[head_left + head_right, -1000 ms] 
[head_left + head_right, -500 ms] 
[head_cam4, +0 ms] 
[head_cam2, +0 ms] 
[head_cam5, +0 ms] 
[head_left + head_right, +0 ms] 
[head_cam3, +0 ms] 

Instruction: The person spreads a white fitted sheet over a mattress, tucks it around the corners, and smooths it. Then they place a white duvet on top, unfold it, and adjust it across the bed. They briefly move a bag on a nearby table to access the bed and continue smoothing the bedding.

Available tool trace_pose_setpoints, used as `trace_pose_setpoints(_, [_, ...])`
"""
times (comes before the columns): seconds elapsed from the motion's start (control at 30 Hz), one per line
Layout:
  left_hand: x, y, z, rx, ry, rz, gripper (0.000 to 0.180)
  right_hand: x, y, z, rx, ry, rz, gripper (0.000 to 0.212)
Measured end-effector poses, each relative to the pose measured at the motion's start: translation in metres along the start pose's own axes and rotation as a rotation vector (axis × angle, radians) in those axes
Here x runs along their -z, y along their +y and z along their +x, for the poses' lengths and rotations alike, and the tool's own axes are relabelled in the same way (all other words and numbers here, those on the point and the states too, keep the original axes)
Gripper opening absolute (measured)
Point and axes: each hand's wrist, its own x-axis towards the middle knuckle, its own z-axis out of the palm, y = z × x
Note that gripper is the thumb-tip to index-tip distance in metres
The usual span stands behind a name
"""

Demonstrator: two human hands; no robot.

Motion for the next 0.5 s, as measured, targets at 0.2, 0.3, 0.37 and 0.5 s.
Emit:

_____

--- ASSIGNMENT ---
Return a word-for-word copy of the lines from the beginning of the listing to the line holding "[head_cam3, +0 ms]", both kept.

--- ANSWER ---
[head_left + head_right, -1000 ms] 
[head_left + head_right, -500 ms] 
[head_cam4, +0 ms] 
[head_cam2, +0 ms] 
[head_cam5, +0 ms] 
[head_left + head_right, +0 ms] 
[head_cam3, +0 ms] 

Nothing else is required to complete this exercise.